Viktor Miniaylo: Tetiana, the deputies adopted and the President signed the law, which determined the concept of censorship. How do you think, will this law facilitate the work of journalists?

Tetiana Montian: I think that this is a mere declaration and nothing more. It is very good that this law was adopted, but it seems doubtful to me that it will have some practical use, especially after the new Civil Code will come into force. You see, there are too many contradictions. Judges will have the opportunity to use one norm in one case, and another norm – in another case. And all this will be legal. In other words, the ambiguity of the legislation is purposefully created.

Nadiya Sherstiuk: The law on censorship that was mentioned above was signed recently by President Leonid Kuchma. This document introduces changes into several legal acts of Ukraine: the Administrative Code, the Laws “On information” and “On state support of mass media and social protection of journalists”. The changes concern both the rights of journalists and of citizens, in particular, the right for information.

Taras Marusik: For the first time the definition of censorship appeared in Ukraine legislation. The article that was added to the Law “On information” reads: “Censorship, as a demand to a mass medium, journalist, editor-in-chief, organization that publishes the mass media, founder (co-founder), publisher or distributor to agree the information before the publication… or impediment in any form to the distribution of information on the side of the organs of state power, organs of local self-rule and their officials, is prohibited”.

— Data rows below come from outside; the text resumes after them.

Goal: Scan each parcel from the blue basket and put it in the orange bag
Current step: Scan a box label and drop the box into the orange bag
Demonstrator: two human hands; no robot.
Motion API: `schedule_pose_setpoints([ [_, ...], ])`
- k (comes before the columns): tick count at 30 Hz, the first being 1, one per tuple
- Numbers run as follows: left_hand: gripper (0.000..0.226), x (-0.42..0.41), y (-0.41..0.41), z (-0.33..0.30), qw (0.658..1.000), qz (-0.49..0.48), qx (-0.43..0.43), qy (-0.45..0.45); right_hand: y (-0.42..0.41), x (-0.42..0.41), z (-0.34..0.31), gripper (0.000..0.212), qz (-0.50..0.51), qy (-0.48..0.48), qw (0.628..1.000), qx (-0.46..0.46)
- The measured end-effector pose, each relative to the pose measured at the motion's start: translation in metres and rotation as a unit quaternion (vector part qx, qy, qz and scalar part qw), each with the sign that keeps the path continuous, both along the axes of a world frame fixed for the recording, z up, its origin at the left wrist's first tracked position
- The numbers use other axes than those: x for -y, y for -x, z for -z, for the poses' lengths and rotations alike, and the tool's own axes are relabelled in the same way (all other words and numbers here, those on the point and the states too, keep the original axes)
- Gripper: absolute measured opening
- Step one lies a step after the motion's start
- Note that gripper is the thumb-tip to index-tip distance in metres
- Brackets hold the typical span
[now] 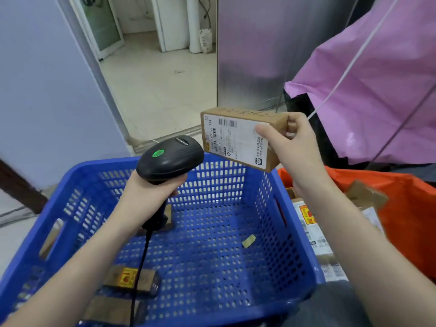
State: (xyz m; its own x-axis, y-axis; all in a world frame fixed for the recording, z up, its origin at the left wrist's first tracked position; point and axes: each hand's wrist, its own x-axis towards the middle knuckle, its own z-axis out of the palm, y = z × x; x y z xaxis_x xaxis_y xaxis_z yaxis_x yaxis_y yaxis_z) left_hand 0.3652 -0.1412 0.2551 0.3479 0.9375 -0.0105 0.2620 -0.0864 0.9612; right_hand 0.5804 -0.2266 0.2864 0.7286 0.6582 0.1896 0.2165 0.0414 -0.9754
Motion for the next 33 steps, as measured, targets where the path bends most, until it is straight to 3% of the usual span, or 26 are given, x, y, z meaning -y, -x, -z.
schedule_pose_setpoints([
  [4,0.014,0.024,-0.052,0.007,0.999,0.052,0.001,0.004,-0.054,0.05,0.003,0.045,0.065,0.041,0.997,0.029],
  [11,0.014,0.072,-0.155,0.01,0.985,0.167,-0.044,-0.02,-0.14,0.144,0.022,0.045,0.146,0.103,0.98,0.085],
  [19,0.012,0.125,-0.257,0.028,0.953,0.294,-0.049,-0.052,-0.218,0.227,0.075,0.042,0.228,0.183,0.947,0.133],
  [22,0.025,0.138,-0.288,0.045,0.943,0.326,-0.04,-0.047,-0.231,0.248,0.097,0.043,0.239,0.224,0.933,0.15],
  [25,0.016,0.146,-0.312,0.066,0.935,0.341,-0.078,-0.053,-0.24,0.258,0.12,0.045,0.243,0.26,0.919,0.171],
  [33,0.014,0.146,-0.332,0.088,0.928,0.343,-0.135,-0.052,-0.259,0.264,0.173,0.043,0.21,0.36,0.904,0.093],
])
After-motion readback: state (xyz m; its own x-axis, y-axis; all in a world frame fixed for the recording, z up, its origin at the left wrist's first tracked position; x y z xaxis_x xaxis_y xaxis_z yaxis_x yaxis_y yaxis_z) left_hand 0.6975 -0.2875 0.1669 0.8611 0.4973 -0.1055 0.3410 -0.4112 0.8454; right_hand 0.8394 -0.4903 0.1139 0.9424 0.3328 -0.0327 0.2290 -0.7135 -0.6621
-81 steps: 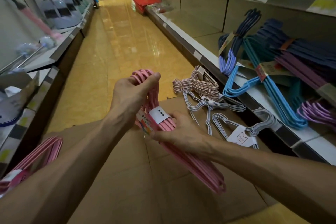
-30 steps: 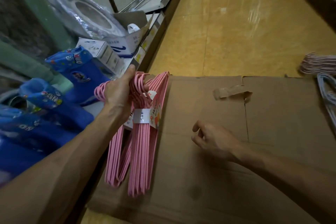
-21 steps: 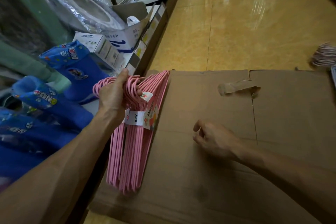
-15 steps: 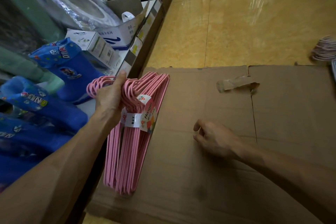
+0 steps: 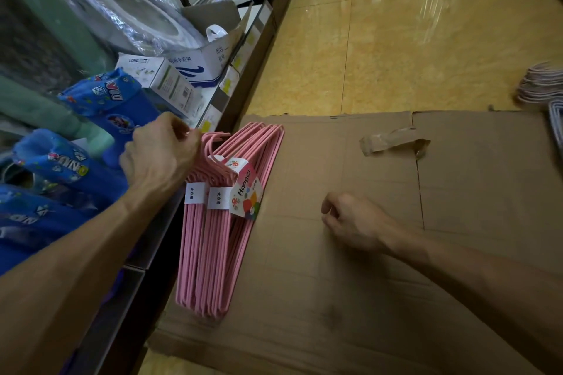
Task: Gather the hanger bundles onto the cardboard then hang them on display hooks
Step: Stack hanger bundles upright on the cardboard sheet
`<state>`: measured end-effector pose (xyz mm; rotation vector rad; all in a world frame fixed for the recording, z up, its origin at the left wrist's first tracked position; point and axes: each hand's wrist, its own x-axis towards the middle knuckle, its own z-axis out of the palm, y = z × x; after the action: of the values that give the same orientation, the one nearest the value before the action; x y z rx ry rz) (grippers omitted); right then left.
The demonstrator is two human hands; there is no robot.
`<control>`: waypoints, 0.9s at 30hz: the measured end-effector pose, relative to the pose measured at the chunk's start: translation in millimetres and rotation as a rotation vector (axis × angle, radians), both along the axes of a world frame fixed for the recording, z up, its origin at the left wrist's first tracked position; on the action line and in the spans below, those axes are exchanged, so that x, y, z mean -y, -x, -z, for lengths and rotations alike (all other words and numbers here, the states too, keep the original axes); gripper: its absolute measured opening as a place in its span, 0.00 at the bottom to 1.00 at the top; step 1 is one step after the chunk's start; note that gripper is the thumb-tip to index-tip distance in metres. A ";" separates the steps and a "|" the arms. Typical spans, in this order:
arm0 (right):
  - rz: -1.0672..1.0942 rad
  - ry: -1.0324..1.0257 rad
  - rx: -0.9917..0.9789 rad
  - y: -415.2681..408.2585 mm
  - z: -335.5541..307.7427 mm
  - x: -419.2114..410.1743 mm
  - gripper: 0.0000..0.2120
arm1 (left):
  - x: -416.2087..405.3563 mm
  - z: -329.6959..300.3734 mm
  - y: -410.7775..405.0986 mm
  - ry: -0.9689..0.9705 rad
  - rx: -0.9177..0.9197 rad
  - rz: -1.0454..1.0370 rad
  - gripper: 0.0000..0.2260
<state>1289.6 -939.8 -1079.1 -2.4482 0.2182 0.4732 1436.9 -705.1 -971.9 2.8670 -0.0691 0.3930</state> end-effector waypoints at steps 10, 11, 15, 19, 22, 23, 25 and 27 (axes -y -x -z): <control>-0.005 0.078 0.118 15.9 -27.8 16.1 0.10 | 5.1 -22.9 27.1 -0.185 0.021 0.161 0.11; 0.005 0.084 0.135 18.6 -31.7 20.0 0.10 | 11.8 -25.7 31.2 -0.165 0.030 0.172 0.11; 0.049 0.087 0.175 35.0 -44.8 37.4 0.10 | 47.6 -33.9 52.0 -0.052 0.053 0.248 0.11; 0.080 0.133 0.214 57.6 -58.7 55.7 0.11 | 76.1 -35.3 64.5 0.206 -0.069 0.474 0.09; 0.127 0.143 0.265 76.4 -70.4 71.6 0.10 | 101.2 -36.7 76.4 0.301 -0.145 0.590 0.07; 0.150 0.138 0.284 83.2 -74.9 78.0 0.10 | 111.9 -37.3 82.2 0.331 -0.171 0.614 0.07; 0.195 0.141 0.317 97.5 -82.8 93.6 0.09 | 134.6 -37.8 94.1 0.393 -0.223 0.651 0.07; 0.239 0.164 0.333 112.5 -87.8 112.1 0.10 | 158.6 -37.4 104.7 0.445 -0.246 0.701 0.08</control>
<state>1177.2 -1051.9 -991.3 -2.5702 0.4151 -0.0601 1332.2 -863.6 -934.5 2.2389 -0.7980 -0.0807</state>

Besides, the Law envisages the criminal responsibility for deliberate impediment to the professional activities of journalists and persecutions of journalists for criticism committed by a state official or group of persons.

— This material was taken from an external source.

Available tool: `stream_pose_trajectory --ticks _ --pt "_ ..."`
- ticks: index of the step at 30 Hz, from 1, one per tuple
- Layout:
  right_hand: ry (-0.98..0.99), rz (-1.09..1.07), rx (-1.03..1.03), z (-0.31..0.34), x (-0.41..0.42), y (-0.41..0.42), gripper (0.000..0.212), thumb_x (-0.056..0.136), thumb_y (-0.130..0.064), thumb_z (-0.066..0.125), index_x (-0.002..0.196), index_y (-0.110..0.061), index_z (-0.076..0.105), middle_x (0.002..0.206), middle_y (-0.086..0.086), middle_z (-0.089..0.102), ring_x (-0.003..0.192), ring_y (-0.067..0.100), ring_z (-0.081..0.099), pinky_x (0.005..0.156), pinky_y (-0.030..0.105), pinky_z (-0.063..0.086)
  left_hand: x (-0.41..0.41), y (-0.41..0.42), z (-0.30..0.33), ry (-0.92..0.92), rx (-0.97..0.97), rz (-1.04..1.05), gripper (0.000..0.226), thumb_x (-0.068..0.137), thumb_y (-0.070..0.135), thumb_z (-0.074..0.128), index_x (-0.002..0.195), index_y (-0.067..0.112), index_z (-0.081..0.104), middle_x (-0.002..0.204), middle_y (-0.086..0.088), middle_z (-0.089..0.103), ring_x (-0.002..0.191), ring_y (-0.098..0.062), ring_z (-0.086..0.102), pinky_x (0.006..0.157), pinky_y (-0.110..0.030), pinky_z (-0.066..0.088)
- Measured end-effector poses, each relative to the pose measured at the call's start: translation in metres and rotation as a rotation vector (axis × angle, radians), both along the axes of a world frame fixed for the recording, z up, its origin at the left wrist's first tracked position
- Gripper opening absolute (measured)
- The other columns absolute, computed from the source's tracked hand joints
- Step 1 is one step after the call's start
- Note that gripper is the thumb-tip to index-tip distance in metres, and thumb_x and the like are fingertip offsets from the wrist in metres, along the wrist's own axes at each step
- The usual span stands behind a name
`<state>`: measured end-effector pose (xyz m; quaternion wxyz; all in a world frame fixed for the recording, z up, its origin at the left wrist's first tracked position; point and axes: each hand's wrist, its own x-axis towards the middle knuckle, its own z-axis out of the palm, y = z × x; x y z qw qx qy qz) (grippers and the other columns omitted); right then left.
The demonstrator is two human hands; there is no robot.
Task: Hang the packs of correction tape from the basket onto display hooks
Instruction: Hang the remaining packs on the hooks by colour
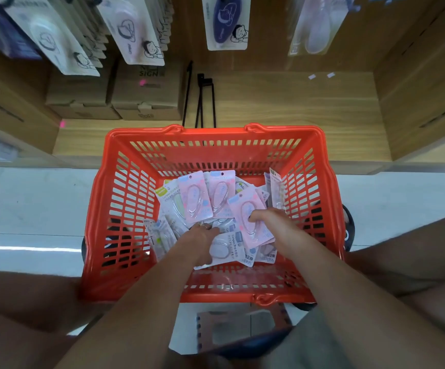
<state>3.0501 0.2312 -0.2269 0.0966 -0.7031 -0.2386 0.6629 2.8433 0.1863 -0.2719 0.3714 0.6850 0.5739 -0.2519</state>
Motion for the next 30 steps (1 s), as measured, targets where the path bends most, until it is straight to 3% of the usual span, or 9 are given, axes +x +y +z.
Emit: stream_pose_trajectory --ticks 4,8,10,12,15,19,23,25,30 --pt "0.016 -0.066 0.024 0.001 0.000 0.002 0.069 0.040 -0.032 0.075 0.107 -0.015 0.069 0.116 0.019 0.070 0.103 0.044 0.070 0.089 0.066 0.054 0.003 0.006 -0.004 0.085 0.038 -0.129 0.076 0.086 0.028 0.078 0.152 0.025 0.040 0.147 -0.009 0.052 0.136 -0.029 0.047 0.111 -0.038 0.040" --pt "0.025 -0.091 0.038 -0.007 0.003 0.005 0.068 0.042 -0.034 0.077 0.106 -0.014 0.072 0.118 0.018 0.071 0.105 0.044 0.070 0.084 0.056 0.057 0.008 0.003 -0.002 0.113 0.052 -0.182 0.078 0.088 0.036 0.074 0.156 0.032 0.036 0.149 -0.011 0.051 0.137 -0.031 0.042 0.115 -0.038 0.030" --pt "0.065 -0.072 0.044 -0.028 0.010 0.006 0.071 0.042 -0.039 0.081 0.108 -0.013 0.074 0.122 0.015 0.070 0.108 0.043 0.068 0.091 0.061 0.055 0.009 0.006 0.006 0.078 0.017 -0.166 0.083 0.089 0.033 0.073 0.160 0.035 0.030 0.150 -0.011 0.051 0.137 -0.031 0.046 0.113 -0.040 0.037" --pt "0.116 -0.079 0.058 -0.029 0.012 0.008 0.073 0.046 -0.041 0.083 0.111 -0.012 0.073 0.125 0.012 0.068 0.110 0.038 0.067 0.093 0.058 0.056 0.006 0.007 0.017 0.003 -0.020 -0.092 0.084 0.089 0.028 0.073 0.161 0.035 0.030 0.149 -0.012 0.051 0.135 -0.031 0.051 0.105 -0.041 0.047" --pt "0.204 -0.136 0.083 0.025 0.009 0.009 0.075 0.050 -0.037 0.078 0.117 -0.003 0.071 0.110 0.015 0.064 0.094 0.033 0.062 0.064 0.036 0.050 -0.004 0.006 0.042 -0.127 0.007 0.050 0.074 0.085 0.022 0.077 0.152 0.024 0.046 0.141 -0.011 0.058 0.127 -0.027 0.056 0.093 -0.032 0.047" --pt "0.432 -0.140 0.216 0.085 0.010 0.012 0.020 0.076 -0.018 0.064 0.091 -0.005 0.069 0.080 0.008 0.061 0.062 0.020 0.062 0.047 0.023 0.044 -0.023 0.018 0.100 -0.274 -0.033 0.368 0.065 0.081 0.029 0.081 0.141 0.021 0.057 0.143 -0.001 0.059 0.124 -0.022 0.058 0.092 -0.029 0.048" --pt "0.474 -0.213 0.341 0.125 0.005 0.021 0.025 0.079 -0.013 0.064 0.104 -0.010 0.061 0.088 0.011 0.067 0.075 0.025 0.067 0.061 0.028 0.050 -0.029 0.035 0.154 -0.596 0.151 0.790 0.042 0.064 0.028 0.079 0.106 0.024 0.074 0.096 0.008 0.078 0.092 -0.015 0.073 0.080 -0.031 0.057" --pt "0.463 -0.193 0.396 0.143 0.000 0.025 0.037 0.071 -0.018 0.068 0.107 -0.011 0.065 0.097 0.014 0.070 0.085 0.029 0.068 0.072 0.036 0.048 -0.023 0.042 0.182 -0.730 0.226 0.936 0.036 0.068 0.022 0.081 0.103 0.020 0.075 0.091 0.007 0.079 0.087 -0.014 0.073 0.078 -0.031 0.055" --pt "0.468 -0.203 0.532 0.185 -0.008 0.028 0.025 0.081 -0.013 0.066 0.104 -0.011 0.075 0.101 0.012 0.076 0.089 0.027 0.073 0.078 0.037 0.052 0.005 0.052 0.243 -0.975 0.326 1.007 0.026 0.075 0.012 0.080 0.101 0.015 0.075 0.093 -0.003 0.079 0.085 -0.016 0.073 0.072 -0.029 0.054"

One of the main provisions of this law is the statement that nobody may be brought to responsibility for expressing the opinions.

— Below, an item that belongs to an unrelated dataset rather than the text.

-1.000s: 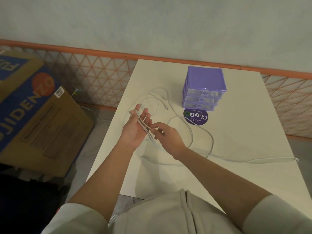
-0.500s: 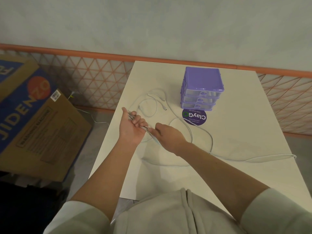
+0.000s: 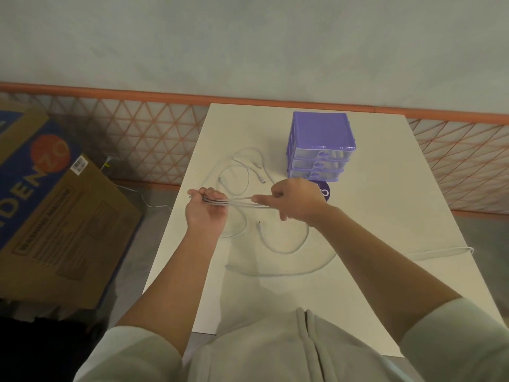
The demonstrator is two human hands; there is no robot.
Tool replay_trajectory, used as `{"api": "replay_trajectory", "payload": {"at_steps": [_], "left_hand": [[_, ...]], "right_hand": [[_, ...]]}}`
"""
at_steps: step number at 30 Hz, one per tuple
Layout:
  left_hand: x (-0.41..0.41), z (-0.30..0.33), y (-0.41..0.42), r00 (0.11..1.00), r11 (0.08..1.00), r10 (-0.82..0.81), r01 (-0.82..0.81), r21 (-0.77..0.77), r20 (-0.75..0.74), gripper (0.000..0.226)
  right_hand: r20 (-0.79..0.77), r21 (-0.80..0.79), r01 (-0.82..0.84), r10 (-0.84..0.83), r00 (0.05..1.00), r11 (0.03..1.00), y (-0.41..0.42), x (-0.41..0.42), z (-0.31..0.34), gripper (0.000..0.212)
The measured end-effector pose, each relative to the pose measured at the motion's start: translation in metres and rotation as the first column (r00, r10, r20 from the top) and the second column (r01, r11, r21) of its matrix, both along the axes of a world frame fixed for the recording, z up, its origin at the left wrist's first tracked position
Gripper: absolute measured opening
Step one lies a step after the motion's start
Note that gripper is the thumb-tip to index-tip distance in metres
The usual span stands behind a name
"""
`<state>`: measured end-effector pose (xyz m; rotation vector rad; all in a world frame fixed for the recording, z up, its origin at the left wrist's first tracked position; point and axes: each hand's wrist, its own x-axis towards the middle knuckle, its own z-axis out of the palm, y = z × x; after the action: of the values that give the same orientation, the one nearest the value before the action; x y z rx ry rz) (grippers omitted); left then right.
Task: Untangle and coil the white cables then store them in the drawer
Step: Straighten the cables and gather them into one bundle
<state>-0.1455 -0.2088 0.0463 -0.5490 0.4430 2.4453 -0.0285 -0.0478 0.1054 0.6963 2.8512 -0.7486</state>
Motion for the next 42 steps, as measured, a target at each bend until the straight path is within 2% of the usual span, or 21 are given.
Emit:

The administration of the all-Ukrainian public organization “Association of lawyers of mass media” protested against this legislative innovation. On the eve of the signature of the law they sent the letter to President Kuchma with the demand to veto the law. By the way, this letter was not signed, although it is known that the Association is headed by Viktor Petrenko, a deputy head of the State Committee of radio and TV broadcasting.

I will quote an excerpt from this letter: “It is noteworthy that the Law of Ukraine “On information” was supplemented with new Article 47-1, part 3 of which states that a person must not be responsible for spreading the information with the restricted access, if the court would establish that this information is socially important”. Yet, this norm disagrees with the Criminal-Procedural Code, which envisages the criminal responsibility for divulging secret or confidential information. Besides, Article 32 of the Constitution of Ukraine prohibits to spread the information about a person without his/her consent”.

Mykola Tomenko, the head of the Supreme Rada Committee in charge of the freedom of speech and information, has another opinion.

Mykola Tomenko: I cannot agree with this statement, since the constitutional rights of citizens are indisputable, as well as democratic values, which must dominate over the restrictions in any country. Secret information also may be related to the restrictions. This is a very complicated problem. We are going to declassify a great amount of the information with the restricted access listed in the resolutions of the Cabinet of Ministers. I have already declassified the staff lists of Presidential administration, but the staff lists of tax administration and custom service still remain secret.

If a person spread some socially important information, and it would be proved that it is really socially important, then this person would be regarded as not guilty. A journalist or common citizen, who dares to publish some information, must be protected, if the goal of these actions is to communicate the truth to other people.